Activity: Starting at the line below holding "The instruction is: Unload" and stopping at the line holding "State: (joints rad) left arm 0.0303", print every line exactly, both ends included, and leave the rest out.

--- Data shown Enclosed Below ---

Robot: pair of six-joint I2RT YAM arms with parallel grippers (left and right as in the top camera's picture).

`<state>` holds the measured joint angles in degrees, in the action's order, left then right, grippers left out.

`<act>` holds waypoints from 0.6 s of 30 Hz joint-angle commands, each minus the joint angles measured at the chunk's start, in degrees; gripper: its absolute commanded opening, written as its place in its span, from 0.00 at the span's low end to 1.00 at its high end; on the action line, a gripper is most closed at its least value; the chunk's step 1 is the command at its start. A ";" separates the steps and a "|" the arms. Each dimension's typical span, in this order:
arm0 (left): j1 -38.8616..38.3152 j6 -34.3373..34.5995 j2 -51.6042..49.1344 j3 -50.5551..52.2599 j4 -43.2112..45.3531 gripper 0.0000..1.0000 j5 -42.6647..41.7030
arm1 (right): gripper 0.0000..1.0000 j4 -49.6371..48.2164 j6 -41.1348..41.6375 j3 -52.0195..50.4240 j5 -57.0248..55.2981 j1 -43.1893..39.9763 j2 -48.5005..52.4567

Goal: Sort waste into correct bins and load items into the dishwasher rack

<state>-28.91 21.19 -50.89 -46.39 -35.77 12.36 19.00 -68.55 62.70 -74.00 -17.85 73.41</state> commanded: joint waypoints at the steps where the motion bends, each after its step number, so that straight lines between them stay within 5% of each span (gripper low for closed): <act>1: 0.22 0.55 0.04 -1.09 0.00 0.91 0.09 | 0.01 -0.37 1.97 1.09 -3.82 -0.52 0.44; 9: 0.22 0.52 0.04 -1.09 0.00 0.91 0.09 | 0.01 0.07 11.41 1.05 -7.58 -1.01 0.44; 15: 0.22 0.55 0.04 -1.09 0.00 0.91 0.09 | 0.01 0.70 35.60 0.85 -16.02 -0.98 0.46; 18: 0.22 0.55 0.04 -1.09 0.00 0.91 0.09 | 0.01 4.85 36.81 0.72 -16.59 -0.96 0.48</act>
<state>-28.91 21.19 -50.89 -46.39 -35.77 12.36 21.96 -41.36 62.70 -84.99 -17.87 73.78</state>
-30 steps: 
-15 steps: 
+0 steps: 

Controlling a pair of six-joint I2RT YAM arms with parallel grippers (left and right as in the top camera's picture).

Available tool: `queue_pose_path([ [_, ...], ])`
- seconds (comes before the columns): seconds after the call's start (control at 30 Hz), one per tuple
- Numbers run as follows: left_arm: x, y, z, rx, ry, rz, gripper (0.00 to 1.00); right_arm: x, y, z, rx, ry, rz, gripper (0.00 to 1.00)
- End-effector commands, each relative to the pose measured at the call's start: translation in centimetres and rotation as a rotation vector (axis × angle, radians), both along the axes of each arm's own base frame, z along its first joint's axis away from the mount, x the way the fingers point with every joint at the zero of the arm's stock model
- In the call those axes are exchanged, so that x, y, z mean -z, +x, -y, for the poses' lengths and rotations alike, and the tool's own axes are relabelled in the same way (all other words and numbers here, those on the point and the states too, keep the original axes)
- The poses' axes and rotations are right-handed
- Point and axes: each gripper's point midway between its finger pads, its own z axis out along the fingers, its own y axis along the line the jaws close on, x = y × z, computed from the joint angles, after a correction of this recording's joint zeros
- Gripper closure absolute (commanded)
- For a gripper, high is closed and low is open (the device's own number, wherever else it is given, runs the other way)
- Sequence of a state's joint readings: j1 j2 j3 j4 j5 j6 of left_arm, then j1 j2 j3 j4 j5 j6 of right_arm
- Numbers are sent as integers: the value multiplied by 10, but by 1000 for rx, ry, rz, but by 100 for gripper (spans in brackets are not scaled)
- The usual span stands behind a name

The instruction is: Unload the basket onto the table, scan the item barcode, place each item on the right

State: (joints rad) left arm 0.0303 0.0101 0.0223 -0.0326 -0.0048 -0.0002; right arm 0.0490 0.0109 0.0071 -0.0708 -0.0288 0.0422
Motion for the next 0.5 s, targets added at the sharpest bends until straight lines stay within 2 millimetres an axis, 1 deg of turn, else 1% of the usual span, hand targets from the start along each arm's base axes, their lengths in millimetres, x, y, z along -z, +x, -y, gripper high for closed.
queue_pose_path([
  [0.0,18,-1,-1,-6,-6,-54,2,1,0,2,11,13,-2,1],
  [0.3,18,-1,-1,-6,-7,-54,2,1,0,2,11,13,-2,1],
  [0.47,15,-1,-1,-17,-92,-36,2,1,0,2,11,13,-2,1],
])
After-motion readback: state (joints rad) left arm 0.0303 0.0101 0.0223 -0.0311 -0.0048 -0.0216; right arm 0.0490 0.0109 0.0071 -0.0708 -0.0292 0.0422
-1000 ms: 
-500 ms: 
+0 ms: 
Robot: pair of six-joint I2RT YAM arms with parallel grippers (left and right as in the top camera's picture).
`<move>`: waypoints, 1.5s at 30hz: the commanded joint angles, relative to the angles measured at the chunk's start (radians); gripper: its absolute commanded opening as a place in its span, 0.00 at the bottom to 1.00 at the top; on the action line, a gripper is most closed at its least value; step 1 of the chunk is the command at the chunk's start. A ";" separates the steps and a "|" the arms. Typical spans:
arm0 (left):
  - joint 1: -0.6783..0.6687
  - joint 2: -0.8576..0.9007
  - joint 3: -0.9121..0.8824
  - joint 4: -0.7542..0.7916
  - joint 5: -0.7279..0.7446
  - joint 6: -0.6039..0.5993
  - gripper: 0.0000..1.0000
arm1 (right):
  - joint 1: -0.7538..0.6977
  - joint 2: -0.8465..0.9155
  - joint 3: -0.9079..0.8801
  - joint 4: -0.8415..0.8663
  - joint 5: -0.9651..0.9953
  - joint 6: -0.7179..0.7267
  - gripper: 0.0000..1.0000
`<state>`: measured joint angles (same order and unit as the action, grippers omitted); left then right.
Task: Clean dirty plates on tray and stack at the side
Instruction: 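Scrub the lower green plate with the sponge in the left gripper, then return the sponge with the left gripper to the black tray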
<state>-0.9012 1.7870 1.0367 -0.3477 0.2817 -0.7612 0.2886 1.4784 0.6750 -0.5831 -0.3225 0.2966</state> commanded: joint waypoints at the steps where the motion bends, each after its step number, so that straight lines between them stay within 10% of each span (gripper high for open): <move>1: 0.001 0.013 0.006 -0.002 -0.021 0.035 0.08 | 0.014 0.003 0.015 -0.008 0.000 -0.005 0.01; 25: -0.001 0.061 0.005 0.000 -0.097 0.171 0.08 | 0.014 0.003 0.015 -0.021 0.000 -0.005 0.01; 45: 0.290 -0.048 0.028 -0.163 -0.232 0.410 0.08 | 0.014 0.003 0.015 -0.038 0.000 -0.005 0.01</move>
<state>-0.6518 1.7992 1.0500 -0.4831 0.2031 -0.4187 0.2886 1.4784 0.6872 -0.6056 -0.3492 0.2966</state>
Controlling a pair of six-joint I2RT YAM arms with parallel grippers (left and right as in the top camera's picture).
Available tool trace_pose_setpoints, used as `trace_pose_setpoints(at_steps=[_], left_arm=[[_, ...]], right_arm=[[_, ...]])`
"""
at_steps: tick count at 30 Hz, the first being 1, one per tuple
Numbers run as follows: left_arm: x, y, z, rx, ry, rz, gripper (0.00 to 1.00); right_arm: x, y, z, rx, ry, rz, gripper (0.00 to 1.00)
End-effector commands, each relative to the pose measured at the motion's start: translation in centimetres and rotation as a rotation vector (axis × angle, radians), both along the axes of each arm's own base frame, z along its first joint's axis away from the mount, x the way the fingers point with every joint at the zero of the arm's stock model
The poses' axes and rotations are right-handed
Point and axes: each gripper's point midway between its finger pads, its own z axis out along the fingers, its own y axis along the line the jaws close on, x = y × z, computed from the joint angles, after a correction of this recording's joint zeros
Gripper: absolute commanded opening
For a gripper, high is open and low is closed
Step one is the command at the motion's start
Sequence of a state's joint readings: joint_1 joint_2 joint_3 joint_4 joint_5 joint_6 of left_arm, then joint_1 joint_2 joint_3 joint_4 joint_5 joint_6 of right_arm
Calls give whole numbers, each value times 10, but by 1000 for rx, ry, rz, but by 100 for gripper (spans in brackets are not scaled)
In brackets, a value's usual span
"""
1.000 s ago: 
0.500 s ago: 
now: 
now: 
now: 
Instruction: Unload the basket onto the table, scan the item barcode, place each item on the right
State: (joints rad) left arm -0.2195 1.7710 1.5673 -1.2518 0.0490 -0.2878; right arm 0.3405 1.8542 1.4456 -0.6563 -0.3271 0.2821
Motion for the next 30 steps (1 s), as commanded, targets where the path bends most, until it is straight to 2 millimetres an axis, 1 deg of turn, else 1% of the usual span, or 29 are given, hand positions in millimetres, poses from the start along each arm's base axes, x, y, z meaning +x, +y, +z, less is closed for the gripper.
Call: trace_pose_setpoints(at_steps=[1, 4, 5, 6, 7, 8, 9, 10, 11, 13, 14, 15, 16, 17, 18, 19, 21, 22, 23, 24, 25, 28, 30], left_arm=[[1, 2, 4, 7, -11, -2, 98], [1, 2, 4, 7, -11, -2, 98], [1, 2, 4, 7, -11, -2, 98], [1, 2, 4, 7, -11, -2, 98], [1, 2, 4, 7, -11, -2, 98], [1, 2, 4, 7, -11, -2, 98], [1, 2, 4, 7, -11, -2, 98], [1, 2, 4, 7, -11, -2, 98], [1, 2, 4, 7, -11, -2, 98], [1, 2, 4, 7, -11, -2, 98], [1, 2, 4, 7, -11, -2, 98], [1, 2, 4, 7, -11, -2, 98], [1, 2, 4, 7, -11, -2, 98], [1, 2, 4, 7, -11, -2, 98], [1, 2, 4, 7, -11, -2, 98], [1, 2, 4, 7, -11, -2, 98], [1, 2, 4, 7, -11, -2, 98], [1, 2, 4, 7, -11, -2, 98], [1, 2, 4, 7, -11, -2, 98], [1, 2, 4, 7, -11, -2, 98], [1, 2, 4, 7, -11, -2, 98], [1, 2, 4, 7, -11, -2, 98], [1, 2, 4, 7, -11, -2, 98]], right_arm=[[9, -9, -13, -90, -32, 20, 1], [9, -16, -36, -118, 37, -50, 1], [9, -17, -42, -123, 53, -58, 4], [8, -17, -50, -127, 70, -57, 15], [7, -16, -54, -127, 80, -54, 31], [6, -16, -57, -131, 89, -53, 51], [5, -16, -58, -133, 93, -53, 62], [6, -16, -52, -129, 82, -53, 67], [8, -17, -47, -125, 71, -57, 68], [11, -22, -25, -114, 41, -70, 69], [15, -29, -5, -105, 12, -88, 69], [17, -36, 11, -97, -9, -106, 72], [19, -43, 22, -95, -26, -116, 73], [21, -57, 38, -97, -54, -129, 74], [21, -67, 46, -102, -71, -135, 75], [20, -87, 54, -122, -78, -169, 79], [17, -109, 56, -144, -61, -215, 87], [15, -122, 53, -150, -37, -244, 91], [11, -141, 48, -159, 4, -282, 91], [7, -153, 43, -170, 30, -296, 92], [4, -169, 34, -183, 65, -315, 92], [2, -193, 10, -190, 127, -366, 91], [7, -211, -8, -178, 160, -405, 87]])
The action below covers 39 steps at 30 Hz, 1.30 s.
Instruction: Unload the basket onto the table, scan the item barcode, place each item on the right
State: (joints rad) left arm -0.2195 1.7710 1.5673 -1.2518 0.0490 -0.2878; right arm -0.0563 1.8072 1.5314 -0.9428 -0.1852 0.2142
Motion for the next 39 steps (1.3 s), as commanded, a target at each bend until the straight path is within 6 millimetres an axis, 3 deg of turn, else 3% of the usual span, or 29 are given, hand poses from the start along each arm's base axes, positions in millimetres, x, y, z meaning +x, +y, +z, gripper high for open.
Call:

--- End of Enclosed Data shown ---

Finished exercise:
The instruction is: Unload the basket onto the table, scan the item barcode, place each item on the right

State: (joints rad) left arm 0.0303 0.0101 0.0223 -0.0326 -0.0048 -0.0002; right arm 0.0490 0.0109 0.0071 -0.0708 -0.0288 0.0422

Nothing else is required to complete this exercise.